As for the question of how the size of a string can change, once you understand the bit about null bytes, it becomes obvious: all you need to do to change the size of a string is futz with the null byte. For example:
char str[] = "Foo bar";
str[1] = (char)0; // I'd use the character literal, but this editor won't let me
At this point, the length of the string as reported by strlen will be exactly 1. Or:
char str[] = "Foo bar";
str[7] = '!';
after which strlen will probably crash, because it will keep trying to read more bytes from beyond the array boundary. It might encounter a null byte and then stop (and of course, return the wrong string length), or it might crash.
I've written all of one C program, so expect this answer to be inaccurate and incomplete in a number of ways, which will undoubtedly be pointed out in the comments. ;-)
Your str3 is too short - you need to add extra byte for null-terminator and the length of "<-------------------->" string literal.
Out of curiosity, though, I tried
expanding the "concatenated" string to
be longer than the size I had
allocated. Much to my surprise, it
still worked and the string size
increased and could be printf'd fine.
The behaviour is undefined so it may or may not segfault.

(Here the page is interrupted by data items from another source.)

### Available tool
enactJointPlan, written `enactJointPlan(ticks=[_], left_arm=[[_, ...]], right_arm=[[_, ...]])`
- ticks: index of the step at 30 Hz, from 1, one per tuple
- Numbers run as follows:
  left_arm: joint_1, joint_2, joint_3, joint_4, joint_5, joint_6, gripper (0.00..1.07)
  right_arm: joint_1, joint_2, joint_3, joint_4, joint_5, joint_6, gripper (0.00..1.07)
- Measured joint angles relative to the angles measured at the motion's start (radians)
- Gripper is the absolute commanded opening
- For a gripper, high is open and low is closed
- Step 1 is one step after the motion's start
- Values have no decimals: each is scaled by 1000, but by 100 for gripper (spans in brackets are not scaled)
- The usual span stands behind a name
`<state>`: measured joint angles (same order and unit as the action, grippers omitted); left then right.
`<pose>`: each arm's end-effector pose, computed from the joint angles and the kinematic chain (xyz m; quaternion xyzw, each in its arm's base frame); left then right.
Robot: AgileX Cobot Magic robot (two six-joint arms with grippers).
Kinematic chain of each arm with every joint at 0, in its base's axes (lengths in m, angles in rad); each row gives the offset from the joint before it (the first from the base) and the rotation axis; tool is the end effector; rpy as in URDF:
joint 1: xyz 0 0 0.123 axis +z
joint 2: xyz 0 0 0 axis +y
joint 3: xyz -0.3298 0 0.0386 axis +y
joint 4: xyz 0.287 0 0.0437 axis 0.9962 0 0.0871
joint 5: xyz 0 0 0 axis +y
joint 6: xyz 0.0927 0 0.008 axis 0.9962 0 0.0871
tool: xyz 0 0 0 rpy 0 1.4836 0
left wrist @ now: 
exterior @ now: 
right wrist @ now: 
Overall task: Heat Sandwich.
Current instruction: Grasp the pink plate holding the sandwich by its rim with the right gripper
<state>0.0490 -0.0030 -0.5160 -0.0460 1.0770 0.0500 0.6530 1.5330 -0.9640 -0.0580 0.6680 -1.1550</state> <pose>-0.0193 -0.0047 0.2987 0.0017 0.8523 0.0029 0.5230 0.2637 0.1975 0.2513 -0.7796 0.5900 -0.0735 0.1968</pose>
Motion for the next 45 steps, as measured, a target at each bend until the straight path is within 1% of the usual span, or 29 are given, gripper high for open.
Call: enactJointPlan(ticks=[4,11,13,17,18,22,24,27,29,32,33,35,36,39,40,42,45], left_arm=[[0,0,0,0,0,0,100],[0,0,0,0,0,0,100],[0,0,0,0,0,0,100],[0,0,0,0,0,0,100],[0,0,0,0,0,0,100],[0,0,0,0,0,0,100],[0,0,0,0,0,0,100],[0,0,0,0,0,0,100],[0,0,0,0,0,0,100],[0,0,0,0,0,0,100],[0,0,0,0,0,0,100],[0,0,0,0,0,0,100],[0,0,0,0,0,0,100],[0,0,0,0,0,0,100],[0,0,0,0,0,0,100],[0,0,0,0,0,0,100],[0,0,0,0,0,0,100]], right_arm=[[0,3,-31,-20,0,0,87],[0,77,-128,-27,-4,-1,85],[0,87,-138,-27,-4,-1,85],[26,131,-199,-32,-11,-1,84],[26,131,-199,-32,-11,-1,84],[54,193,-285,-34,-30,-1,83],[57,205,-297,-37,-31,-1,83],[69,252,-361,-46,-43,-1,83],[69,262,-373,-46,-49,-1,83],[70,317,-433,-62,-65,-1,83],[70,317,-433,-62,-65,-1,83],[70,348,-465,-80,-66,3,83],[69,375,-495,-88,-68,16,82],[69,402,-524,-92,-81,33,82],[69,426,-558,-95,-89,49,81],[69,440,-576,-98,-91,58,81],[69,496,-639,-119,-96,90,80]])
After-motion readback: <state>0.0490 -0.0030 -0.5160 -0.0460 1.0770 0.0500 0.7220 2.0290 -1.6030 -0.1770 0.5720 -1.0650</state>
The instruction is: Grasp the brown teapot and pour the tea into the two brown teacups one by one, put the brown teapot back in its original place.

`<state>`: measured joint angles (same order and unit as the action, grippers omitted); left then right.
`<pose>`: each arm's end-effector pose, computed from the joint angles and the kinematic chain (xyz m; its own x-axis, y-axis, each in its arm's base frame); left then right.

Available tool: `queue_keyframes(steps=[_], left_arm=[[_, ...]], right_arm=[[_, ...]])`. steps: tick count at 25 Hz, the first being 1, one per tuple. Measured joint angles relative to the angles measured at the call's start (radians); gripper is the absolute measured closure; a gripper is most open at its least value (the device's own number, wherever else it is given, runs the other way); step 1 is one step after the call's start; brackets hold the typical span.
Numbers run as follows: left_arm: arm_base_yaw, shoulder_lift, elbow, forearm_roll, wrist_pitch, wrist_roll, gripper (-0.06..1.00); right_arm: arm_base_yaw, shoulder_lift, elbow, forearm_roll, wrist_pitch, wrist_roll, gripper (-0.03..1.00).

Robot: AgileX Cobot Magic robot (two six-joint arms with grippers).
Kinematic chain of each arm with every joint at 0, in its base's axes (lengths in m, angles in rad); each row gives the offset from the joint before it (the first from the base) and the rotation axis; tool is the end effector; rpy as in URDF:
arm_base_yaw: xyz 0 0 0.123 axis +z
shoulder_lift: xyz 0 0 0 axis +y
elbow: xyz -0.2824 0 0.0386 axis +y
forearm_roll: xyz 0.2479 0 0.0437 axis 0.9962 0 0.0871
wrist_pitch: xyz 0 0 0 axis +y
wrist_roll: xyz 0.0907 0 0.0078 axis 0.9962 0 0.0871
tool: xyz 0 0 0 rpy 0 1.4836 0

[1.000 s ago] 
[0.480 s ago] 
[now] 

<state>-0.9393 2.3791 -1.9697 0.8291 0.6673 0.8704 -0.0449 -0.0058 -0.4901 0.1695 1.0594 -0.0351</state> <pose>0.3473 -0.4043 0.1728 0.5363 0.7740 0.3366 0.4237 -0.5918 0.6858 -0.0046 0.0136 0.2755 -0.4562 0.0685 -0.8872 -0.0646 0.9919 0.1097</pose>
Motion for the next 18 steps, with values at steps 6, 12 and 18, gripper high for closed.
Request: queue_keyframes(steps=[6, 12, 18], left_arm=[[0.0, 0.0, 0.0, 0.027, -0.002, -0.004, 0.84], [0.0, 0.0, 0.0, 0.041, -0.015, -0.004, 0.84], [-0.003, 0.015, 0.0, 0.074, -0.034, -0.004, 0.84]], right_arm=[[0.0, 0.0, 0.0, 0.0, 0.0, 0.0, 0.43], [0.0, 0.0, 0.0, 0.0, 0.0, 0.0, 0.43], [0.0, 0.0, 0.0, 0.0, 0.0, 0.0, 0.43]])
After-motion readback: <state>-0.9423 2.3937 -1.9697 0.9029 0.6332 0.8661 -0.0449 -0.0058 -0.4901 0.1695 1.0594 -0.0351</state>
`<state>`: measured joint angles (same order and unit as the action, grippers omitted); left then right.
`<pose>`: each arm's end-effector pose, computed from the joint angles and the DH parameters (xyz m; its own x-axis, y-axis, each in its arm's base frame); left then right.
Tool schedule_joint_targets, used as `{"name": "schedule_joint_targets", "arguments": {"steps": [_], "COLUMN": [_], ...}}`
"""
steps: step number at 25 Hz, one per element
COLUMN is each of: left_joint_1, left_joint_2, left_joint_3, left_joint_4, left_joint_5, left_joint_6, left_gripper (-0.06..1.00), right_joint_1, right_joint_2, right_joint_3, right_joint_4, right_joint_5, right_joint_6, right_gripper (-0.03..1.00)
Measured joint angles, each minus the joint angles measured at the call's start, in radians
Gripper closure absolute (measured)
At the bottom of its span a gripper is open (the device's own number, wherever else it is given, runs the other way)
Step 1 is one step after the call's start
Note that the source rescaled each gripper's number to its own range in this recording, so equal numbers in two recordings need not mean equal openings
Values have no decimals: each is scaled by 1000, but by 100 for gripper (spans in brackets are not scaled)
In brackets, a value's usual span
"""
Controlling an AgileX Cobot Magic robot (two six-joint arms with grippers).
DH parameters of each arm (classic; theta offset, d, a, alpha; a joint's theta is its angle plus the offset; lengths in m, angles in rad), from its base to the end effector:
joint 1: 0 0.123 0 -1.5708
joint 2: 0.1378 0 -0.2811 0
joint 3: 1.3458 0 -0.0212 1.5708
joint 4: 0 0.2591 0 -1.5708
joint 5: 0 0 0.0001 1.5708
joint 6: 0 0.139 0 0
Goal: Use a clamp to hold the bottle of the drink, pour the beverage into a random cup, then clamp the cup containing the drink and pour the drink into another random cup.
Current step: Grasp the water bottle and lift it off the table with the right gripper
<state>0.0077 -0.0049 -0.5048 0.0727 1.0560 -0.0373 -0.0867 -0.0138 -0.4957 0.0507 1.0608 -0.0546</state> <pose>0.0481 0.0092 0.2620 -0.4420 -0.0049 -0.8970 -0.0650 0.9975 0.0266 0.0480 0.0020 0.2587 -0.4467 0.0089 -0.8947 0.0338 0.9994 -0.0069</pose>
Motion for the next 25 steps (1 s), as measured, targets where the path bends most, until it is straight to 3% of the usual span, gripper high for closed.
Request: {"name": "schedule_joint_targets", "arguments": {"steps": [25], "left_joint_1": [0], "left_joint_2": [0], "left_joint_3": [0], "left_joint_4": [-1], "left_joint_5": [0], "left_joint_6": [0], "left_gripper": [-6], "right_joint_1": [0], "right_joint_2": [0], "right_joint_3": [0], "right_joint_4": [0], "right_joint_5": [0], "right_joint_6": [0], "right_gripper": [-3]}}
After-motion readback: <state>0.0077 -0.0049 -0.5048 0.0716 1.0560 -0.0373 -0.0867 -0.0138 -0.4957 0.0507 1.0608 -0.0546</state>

strlen returns the length of the string without the trailing NULL byte (\0, 0x00) but when you create a variable to hold the combined strings you need to add that 1 character.
char str3[length3 + 1];
…and you should be all set.
C strings are '\0' terminated and require an extra byte for that, so at least you should do
char str3[length3 + 1]
will do the job.
In sprintf() ypu are writing beyond the space allocated for str3. This may cause any type of undefined behavior (If you are lucky then it will crash). In strlen(), it is just searching for a NULL character from the memory location you specified and it is finding one in 29th location. It can as well be 129 also i.e. it will behave very erratically.
A few important points:
Just because it works doesn't mean it's safe. Going past the end of a buffer is always unsafe, and even if it works on your computer, it may fail under a different OS, different compiler, or even a second run.
I suggest you think of a char array as a container and a string as an object that is stored inside the container. In this case, the container must be 1 character longer than the object it holds, since a "null character" is required to indicate the end of the object. The container is a fixed size, and the object can change size (by moving the null character).
The first null character in the array indicates the end of the string. The remainder of the array is unused.
You can store different things in a char array (such as a sequence of numbers). It just depends on how you use it. But string function such as printf() or strcat() assume that there is a null-terminated string to be found there.